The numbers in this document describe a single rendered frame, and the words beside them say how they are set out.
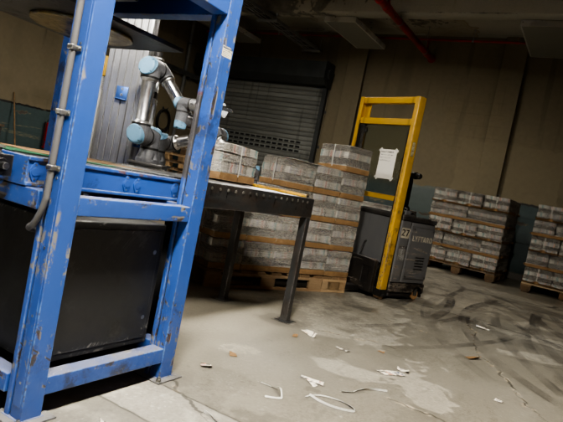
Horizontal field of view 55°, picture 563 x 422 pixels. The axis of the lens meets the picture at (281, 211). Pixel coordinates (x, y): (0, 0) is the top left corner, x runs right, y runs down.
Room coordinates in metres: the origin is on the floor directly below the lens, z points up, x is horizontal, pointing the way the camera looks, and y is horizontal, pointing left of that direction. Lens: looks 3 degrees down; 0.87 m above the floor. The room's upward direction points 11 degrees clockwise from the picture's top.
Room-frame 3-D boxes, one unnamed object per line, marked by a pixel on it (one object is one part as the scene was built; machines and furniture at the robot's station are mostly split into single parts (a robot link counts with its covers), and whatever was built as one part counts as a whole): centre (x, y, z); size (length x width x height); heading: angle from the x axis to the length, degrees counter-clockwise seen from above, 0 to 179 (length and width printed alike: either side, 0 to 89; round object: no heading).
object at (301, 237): (3.41, -0.16, 0.34); 0.06 x 0.06 x 0.68; 60
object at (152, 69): (3.37, 0.96, 1.19); 0.15 x 0.12 x 0.55; 162
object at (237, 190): (2.86, 0.16, 0.74); 1.34 x 0.05 x 0.12; 150
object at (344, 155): (4.86, -0.47, 0.65); 0.39 x 0.30 x 1.29; 37
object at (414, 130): (4.87, -1.01, 0.97); 0.09 x 0.09 x 1.75; 37
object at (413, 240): (5.35, -1.11, 0.40); 0.69 x 0.55 x 0.80; 37
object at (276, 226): (4.42, 0.11, 0.42); 1.17 x 0.39 x 0.83; 127
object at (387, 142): (5.14, -0.83, 1.28); 0.57 x 0.01 x 0.65; 37
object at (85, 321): (2.10, 0.89, 0.38); 0.94 x 0.69 x 0.63; 60
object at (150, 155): (3.50, 0.92, 0.87); 0.15 x 0.15 x 0.10
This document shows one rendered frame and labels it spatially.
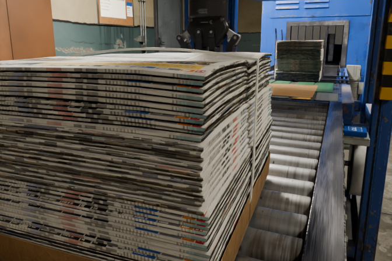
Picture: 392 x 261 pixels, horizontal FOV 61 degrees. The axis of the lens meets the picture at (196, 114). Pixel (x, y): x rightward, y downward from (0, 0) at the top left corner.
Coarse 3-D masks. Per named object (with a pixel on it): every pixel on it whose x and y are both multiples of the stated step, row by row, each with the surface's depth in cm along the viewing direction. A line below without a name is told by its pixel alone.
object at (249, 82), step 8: (248, 64) 41; (248, 72) 42; (248, 80) 42; (248, 88) 42; (248, 96) 42; (248, 104) 41; (248, 112) 42; (248, 120) 44; (248, 128) 43; (248, 136) 43; (248, 144) 43; (256, 144) 46; (248, 152) 41; (248, 160) 41; (248, 168) 42; (248, 176) 42; (248, 184) 43; (248, 192) 46
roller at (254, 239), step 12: (252, 228) 46; (252, 240) 44; (264, 240) 43; (276, 240) 43; (288, 240) 43; (300, 240) 43; (240, 252) 44; (252, 252) 43; (264, 252) 42; (276, 252) 42; (288, 252) 42; (300, 252) 41
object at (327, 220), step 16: (336, 112) 119; (336, 128) 98; (336, 144) 82; (320, 160) 72; (336, 160) 72; (320, 176) 63; (336, 176) 63; (320, 192) 56; (336, 192) 56; (320, 208) 51; (336, 208) 51; (320, 224) 46; (336, 224) 46; (304, 240) 43; (320, 240) 43; (336, 240) 43; (304, 256) 40; (320, 256) 40; (336, 256) 40
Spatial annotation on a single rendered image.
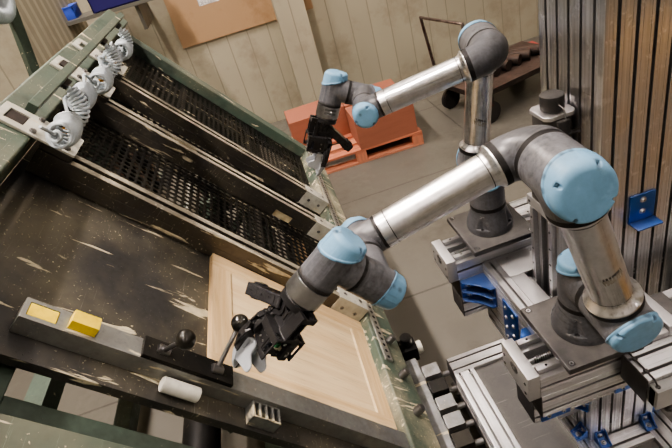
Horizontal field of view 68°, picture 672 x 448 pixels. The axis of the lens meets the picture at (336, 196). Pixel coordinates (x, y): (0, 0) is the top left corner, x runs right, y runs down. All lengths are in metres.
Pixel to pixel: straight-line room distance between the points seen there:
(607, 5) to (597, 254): 0.51
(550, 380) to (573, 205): 0.65
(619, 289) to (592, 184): 0.30
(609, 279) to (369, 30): 5.01
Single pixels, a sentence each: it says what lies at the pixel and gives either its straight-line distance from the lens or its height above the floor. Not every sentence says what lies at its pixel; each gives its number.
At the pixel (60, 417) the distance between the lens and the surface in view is 1.05.
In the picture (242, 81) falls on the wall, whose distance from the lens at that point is 5.75.
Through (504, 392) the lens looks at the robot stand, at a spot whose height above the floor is 0.21.
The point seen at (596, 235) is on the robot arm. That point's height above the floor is 1.49.
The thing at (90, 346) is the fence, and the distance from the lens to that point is 1.06.
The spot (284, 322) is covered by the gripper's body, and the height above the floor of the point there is 1.49.
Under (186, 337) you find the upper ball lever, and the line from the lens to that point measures 0.97.
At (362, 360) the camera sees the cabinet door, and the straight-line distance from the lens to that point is 1.59.
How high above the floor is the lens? 2.14
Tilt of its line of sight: 31 degrees down
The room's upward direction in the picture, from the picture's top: 16 degrees counter-clockwise

Work to complete |
Everything above from the line with "Room-frame 3-D boxes, one" to the line with "object at (301, 237): (3.41, -0.16, 0.34);", both included, must be repeated exactly, and nothing outside that range.

Result of this exercise |
Room-frame 3-D boxes, one unnamed object per line, marked by a pixel on it (one object is one part as the scene was built; machines and furniture at the robot's station are mostly split into single parts (a robot link counts with its covers), and whatever was built as one part counts as a whole): centre (x, y, z); size (length x width x height); heading: angle from the x axis to the length, degrees counter-clockwise seen from above, 0 to 179 (length and width printed alike: either side, 0 to 89; round object: no heading).
object at (301, 237): (3.41, -0.16, 0.34); 0.06 x 0.06 x 0.68; 60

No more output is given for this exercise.